One example: In 2010, Chávez was a part of a CPS pilot program to extend the school day by one hour. Dassinger saw from the data that students got a big boost from the extra hour with their teachers, but the district discontinued the pilot, citing overall meager results. The following year, Dassinger spent about $300,000 to have a district-approved after-school organization run a similar program, but this time, the gains failed to materialize.
“That was one of my mistakes with autonomy, but it also allowed us to make lemonade out of lemons,” he says. Instead of working with an outside partner, he shuffled his budget to pay teachers their union-contracted salary for one additional hour each day. So at a cost of $200,000, students get an extra hour of instruction, and Dassinger uses higher teacher pay—about $6,000 more per year—as a recruitment tool. (The money comes in part from his overall decision only to hire teachers who directly oversee a classroom—meaning no instructional coaches, for example.)

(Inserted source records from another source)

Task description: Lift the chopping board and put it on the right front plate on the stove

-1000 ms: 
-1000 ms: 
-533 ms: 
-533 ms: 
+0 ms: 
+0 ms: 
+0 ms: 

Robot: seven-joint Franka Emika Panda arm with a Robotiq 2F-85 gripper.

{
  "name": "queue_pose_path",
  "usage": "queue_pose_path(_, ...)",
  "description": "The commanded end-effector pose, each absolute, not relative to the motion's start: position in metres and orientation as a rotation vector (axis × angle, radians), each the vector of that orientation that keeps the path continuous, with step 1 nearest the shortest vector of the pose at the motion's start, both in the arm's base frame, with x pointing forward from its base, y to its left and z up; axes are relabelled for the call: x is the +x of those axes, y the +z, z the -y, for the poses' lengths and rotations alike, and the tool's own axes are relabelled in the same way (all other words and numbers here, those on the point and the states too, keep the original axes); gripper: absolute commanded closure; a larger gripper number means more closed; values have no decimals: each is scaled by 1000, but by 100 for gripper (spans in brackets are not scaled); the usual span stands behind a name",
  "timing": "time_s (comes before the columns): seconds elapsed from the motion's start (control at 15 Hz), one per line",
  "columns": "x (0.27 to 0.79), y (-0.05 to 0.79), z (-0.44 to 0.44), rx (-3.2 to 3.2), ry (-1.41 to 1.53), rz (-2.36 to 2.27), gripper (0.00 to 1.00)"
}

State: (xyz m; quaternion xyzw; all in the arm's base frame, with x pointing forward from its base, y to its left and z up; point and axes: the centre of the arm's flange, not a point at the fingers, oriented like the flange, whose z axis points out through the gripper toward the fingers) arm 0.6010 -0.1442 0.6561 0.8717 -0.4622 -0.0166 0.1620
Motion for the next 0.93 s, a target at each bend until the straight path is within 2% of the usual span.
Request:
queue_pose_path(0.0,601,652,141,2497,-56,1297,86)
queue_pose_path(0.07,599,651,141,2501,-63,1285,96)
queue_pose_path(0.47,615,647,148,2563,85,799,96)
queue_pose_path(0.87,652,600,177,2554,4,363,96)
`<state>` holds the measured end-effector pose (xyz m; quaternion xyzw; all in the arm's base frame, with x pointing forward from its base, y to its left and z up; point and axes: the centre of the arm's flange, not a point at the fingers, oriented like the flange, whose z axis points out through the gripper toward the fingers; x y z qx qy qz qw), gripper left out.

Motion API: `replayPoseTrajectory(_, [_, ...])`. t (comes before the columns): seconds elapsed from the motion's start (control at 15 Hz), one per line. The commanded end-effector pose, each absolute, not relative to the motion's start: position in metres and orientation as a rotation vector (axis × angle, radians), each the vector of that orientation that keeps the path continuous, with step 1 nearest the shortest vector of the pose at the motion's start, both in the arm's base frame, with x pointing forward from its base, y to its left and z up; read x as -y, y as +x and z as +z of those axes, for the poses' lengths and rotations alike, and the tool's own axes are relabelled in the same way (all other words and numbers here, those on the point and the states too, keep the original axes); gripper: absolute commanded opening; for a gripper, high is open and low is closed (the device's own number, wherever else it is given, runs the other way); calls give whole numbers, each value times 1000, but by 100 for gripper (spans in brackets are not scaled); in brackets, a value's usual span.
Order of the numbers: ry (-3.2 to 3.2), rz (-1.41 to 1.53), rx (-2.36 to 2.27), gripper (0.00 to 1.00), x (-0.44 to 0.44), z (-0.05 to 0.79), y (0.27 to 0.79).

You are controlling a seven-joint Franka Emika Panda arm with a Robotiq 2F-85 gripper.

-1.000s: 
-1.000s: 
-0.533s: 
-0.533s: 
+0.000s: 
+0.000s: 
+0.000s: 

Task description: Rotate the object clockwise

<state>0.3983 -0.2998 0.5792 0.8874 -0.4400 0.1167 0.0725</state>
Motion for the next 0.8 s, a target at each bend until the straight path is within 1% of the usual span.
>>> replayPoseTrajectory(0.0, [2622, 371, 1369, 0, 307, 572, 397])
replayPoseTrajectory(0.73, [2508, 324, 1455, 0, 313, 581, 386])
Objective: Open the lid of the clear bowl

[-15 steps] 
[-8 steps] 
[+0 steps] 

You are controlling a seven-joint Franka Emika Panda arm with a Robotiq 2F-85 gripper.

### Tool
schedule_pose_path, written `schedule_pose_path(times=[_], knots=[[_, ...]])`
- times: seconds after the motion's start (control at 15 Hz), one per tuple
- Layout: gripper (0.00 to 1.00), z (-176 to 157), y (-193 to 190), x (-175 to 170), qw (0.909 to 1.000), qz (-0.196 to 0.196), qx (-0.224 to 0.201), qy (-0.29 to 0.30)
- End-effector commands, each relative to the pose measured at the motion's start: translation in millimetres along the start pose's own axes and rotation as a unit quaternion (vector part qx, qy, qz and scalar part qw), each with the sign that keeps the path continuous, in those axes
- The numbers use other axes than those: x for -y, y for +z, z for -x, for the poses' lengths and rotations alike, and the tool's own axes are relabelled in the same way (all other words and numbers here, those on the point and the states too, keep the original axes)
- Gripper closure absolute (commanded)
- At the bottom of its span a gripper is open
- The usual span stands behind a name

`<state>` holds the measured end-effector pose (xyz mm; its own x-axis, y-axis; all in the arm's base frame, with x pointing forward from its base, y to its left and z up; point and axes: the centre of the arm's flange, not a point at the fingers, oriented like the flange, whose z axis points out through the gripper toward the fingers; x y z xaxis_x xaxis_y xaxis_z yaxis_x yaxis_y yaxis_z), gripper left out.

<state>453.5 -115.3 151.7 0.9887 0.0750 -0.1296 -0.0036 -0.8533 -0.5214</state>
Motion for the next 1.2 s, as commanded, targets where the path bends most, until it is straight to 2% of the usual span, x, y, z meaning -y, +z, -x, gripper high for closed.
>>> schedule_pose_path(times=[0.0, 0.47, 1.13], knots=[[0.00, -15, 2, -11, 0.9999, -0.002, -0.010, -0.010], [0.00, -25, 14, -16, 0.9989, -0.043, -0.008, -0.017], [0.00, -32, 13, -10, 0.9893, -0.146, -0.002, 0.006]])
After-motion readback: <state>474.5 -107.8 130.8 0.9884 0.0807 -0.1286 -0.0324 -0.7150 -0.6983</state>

For every Chávez student, Dassinger has a row on a spreadsheet tracking GPA, attendance, standardized test results, and special education and ELL status for all their years at the school. He uses the data in myriad ways, including as a guide when each seventh grader has his or her high school planning meeting. (Although students apply to high school as eighth graders, decisions are based on seventh grade scores.) Students, parents, and teachers are able to see exactly what their student has done and needs to do to get into the high school of their choice.
Using grant money from the nonprofit Next Generation Learning Challenges fund, Dassinger hired a full-time developer to turn this process into an app for students and parents citywide (Chávez students are using a beta version). Students will plug in academic data and test scores from their report cards. Then, just like a mortgage calculator produces a range of home prices based on financial data, the app will produce high school options, helping students set academic goals leading up to eighth grade.
Dassinger’s meticulous planning hasn’t always saved him trouble. When the district ran out of money last winter, for the second year in a row, it reclaimed funds that schools had saved to cover programs for the remainder of the year. Dassinger had saved more than most principals, to cover Chávez’s extra hour of school. (Around that time, the Chicago Sun-Times published an article showing that schools that serve students of color and from low-income backgrounds were disproportionately impacted by the district’s financial crisis.) Dassinger petitioned Next Generation Learning Challenges to use about $100,000 in unspent grant money to continue the extended day.
Still, he’s grateful for his freedoms. “No one tells us what textbooks to use, or what teachers to hire, or how to schedule the school day,” he says. “We’re allowed to be creative here in a way that doesn’t happen in most districts.”